GBU 2021 Sabres Season in Review

brian_griffin

"Eric Cartman?"
May 10, 2007
16,664
7,884
In the Panderverse
Sabres season is over. I'll likely watch a little playoffs, but essentially be taking a hockey hiatus for 10 weeks or so until the expansion draft.

I saw a lot of Yin / Yang, or two-sides to the coin, or pro-cons, with the totality of the 2021 season.
I'll try to enumerate them as paired responses, and take it in reverse order to end on a positive note.

Ugly:
My desire: I really wasn't into hockey this season. The late start wasn't bad - actually, I'd be fine with a shorter NHL season starting around Armistice / Veteran's Day, finishing the end of March. That's 20 weeks and assuming an average of 3 games per week, 60 games. 7x4=28, +8x2=16, +16x1=16, =60 total. But I assume the NHL will do an 84 game schedule in 2022: 7x4=28, +8x3=24, +16x2=32, =84 total.

COVID
: Definitely impacted my desire. Had no interest after the Sabres season was ended in March 2020. The Sabres 2-week pause after 2 weeks of 2021 play, with the compressed make-up schedule to boot, didn't help things at all. Never mind the avoidable Palmeri incident, which has been discussed at length.

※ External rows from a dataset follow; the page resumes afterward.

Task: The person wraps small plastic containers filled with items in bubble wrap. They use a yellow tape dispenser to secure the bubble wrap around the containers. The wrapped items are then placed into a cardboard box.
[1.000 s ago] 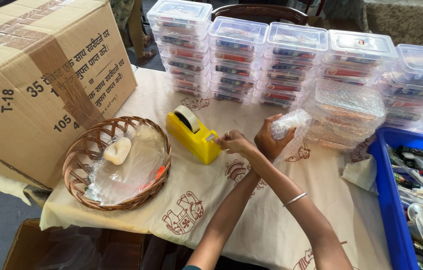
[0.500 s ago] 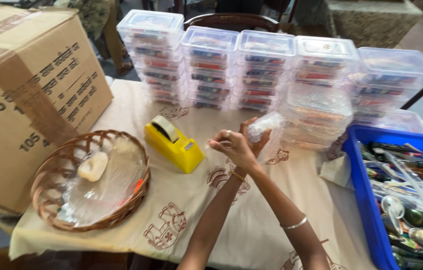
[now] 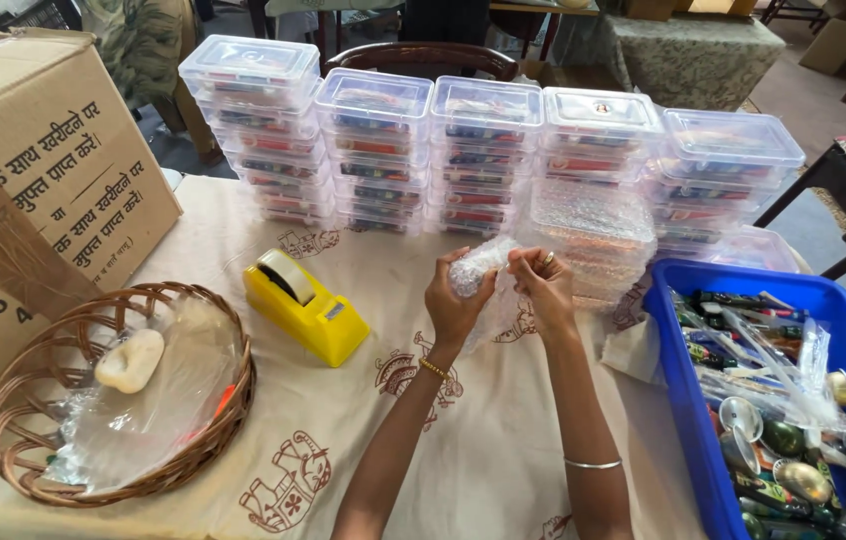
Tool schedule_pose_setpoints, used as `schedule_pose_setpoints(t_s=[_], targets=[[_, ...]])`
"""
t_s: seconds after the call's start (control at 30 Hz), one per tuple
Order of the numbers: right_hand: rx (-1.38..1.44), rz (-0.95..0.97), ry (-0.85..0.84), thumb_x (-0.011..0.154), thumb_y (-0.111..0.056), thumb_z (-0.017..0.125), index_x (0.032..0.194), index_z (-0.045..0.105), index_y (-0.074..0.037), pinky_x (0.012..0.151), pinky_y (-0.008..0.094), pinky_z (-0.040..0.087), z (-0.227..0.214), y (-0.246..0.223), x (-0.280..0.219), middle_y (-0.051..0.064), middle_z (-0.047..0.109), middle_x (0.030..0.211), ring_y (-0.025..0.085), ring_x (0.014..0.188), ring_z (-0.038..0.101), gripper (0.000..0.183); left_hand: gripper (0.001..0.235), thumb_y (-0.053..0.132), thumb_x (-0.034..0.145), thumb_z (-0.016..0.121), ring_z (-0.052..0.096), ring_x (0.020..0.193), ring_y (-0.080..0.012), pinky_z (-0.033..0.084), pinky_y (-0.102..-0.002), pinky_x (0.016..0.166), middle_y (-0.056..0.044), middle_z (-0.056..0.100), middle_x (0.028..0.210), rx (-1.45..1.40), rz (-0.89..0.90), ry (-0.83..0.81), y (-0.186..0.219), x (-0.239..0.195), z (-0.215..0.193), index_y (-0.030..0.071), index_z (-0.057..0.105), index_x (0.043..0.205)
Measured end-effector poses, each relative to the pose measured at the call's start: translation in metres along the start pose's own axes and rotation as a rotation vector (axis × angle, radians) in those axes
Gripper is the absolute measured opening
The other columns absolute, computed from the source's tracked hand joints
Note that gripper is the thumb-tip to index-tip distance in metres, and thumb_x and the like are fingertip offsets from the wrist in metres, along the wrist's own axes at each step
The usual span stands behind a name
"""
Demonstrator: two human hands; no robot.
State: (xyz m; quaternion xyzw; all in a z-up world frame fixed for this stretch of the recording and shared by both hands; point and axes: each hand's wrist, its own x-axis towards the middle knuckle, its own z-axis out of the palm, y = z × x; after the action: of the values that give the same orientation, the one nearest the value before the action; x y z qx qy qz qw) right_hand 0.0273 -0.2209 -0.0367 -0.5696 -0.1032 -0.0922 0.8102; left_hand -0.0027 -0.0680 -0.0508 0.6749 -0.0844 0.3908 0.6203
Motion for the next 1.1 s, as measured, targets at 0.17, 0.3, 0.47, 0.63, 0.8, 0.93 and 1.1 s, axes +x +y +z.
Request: schedule_pose_setpoints(t_s=[0.17,0.3,0.47,0.63,0.8,0.93,1.1], targets=[[-0.035,0.1,0.065,0.093,-0.025,0.079,0.083,0.067,-0.011,0.052,0.021,0.039,-0.002,0.004,-0.001,0.0,0.068,0.076,0.004,0.058,0.05,0.022,0.052,0.025,0.08,0.089,0.076,0.097,-0.0226,0.06,-0.034,0.084,-0.012,0.075,0.111,0.006,0.029,0.0,0.0,0.002,0.0,0.004,0.064,0.12],[0.0,0.149,0.023,0.088,-0.029,0.081,0.082,0.069,-0.013,0.051,0.019,0.038,0.006,0.004,-0.004,-0.003,0.067,0.075,0.002,0.058,0.049,0.021,0.05,0.024,0.081,0.088,0.075,0.097,-0.0226,0.06,-0.034,0.084,-0.012,0.075,0.11,0.0,0.034,0.006,0.003,0.0,0.0,0.004,0.064,0.121],[-0.088,0.16,0.078,0.087,-0.03,0.083,0.077,0.067,-0.011,0.048,0.019,0.036,0.013,0.004,-0.005,-0.002,0.066,0.072,0.002,0.055,0.049,0.026,0.05,0.023,0.081,0.088,0.075,0.097,-0.0225,0.06,-0.034,0.084,-0.012,0.075,0.111,-0.002,0.041,0.0,-0.001,0.001,0.0,0.004,0.064,0.121],[-0.133,0.175,0.12,0.086,-0.028,0.084,0.076,0.069,-0.01,0.044,0.019,0.037,0.01,0.009,-0.004,0.0,0.066,0.068,0.003,0.05,0.052,0.026,0.052,0.021,0.081,0.087,0.075,0.097,-0.0218,0.061,-0.033,0.085,-0.013,0.074,0.111,-0.032,0.017,-0.04,-0.01,0.002,-0.001,0.003,0.063,0.123],[-0.186,0.207,0.131,0.083,-0.032,0.086,0.073,0.069,-0.009,0.042,0.019,0.038,0.003,0.016,0.001,0.001,0.068,0.066,0.004,0.048,0.052,0.03,0.053,0.018,0.078,0.086,0.075,0.099,-0.0216,0.061,-0.033,0.086,-0.013,0.074,0.113,-0.019,0.039,-0.05,-0.005,0.003,-0.004,0.003,0.063,0.124],[-0.251,0.22,0.155,0.078,-0.038,0.088,0.071,0.07,-0.01,0.041,0.019,0.04,-0.003,0.019,0.002,0.001,0.065,0.061,0.006,0.045,0.056,0.034,0.054,0.016,0.077,0.086,0.076,0.099,-0.0214,0.061,-0.033,0.086,-0.013,0.074,0.114,-0.028,0.04,-0.058,-0.009,0.002,-0.004,0.003,0.063,0.124],[-0.44,0.126,0.183,0.076,-0.044,0.089,0.062,0.063,-0.01,0.041,0.021,0.042,0.003,0.011,-0.003,0.001,0.06,0.054,0.009,0.043,0.057,0.045,0.054,0.016,0.077,0.087,0.076,0.099,-0.0212,0.061,-0.032,0.086,-0.013,0.074,0.113,-0.042,0.03,-0.072,-0.01,0.003,-0.005,0.003,0.062,0.124]])
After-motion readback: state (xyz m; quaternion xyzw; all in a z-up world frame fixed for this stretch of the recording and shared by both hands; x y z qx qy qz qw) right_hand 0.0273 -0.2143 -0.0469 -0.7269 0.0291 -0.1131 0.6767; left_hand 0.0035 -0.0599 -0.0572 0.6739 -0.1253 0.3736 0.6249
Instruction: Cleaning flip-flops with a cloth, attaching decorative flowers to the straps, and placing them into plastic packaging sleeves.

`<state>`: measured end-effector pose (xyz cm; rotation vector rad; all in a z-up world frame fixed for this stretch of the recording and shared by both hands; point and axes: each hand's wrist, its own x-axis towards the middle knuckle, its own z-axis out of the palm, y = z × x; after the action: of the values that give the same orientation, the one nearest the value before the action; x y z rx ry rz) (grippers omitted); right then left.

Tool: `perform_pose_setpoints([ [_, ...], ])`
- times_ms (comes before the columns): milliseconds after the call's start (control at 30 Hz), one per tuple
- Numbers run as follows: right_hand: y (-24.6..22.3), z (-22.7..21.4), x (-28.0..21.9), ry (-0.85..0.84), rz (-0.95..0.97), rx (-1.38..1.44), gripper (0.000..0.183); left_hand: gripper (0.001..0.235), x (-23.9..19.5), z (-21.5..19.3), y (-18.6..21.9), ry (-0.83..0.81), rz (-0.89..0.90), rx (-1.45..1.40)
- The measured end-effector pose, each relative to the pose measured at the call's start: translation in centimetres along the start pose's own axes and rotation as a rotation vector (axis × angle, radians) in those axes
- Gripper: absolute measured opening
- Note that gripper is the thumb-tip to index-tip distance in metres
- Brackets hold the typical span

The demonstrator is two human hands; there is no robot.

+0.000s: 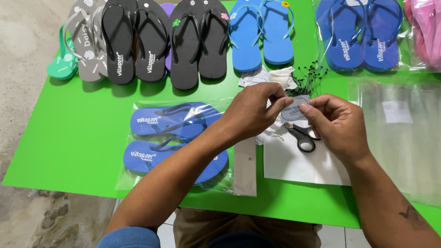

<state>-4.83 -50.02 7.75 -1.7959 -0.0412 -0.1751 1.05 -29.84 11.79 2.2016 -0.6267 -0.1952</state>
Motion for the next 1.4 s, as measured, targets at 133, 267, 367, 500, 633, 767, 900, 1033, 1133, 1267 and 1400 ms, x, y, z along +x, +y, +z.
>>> perform_pose_setpoints([
  [133,-0.3,0.1,0.0,-0.161,0.136,0.015,0.011,0.029,0.0,-0.3,0.0,0.14,-0.002,-0.103],
  [267,0.2,0.2,0.0,-0.099,0.137,0.073,0.006,0.05,-0.5,-1.0,0.1,0.109,-0.054,-0.081],
  [367,0.5,0.0,0.2,-0.054,0.103,0.183,0.01,0.049,-1.0,-1.0,-0.7,-0.018,-0.137,-0.028],
  [500,0.8,0.1,0.1,-0.046,0.135,0.213,0.012,0.027,-1.2,-0.7,-1.6,-0.017,-0.099,0.008],
  [633,0.9,0.2,0.0,-0.058,0.145,0.207,0.012,0.027,-1.0,-0.5,-1.9,-0.001,-0.108,-0.001],
  [767,1.0,0.4,0.0,-0.055,0.146,0.203,0.014,0.026,-1.2,-0.6,-1.8,-0.003,-0.086,-0.004],
  [900,0.5,0.4,-0.1,-0.021,0.104,0.132,0.014,0.027,-1.3,-0.6,-1.8,-0.025,-0.094,0.036],
  [1033,0.3,0.4,-0.3,0.009,0.023,0.026,0.012,0.024,-1.6,-0.6,-1.4,-0.098,-0.058,0.107],
  [1133,0.5,0.4,-0.3,-0.008,-0.009,0.015,0.013,0.026,-1.9,-0.9,-0.8,-0.109,-0.076,0.133],
  [1267,0.3,0.0,-0.2,-0.059,0.006,-0.021,0.013,0.024,-2.3,-1.0,-1.5,-0.048,-0.071,0.1],
  [1400,0.0,-0.1,-0.2,-0.244,0.15,-0.08,0.015,0.019,-3.3,-1.3,-2.1,-0.008,0.007,0.113],
])
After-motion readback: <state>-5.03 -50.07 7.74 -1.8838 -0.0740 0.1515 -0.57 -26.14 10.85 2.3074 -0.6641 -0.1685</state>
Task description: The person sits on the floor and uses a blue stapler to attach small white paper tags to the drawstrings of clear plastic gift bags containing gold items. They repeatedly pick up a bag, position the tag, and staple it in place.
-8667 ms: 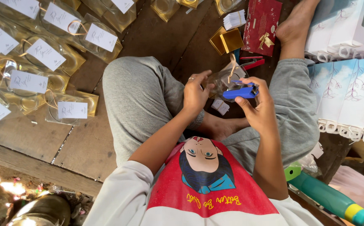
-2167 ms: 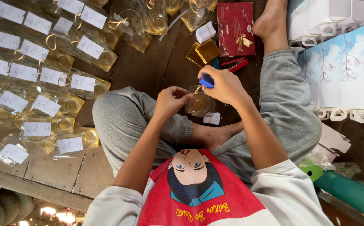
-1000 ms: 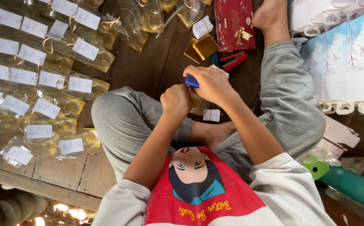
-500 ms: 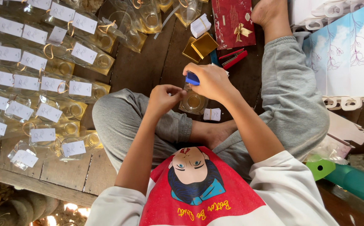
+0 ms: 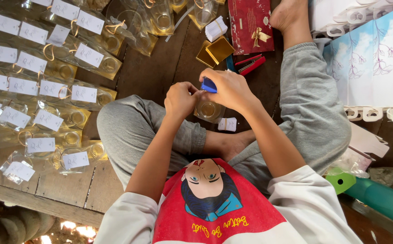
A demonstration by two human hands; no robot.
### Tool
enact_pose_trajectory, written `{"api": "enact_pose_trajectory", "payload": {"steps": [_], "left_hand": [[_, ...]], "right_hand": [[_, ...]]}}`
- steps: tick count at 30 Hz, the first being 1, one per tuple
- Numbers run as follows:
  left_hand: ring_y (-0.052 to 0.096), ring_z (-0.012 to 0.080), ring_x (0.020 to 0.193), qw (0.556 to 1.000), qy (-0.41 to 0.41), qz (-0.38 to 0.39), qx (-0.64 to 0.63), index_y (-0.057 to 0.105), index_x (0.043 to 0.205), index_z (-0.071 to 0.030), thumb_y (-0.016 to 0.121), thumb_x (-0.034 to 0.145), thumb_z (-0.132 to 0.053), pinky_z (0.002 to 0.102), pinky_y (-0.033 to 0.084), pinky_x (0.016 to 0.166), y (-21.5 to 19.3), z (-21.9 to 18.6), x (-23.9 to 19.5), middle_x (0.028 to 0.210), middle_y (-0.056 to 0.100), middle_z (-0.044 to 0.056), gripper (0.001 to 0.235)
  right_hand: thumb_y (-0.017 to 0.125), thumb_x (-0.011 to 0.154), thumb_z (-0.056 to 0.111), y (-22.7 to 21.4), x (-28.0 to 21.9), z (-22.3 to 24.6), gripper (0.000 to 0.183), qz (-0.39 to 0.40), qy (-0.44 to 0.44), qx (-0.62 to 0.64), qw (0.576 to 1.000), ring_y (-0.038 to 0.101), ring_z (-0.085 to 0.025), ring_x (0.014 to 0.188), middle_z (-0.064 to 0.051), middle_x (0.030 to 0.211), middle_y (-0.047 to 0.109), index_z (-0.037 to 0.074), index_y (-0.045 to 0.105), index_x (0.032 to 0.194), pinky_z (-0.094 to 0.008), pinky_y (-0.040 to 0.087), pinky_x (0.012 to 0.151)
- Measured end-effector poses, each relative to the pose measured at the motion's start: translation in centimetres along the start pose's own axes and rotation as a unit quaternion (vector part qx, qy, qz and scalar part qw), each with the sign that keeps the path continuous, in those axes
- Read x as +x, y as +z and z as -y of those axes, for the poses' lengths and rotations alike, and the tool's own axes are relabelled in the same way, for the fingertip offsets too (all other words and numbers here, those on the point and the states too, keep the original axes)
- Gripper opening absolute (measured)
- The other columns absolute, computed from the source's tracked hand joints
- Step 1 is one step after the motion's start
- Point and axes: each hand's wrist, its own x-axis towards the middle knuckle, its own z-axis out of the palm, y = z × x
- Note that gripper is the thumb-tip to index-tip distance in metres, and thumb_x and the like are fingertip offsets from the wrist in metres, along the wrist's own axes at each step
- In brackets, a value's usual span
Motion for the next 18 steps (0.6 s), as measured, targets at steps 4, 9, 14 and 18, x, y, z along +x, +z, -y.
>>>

Schedule: COVID aside, I liked the "back-to-backs", or "COVID back-to-backs" where teams played twice in 3 days. I did NOT like how the Sabres schedule was front-loaded with certain opponents and back-loaded with other opponents. I haven't looked whether all, or only some, other teams had the same "uneven" schedules with certain opponents. It seemed like Groundhog Day at times.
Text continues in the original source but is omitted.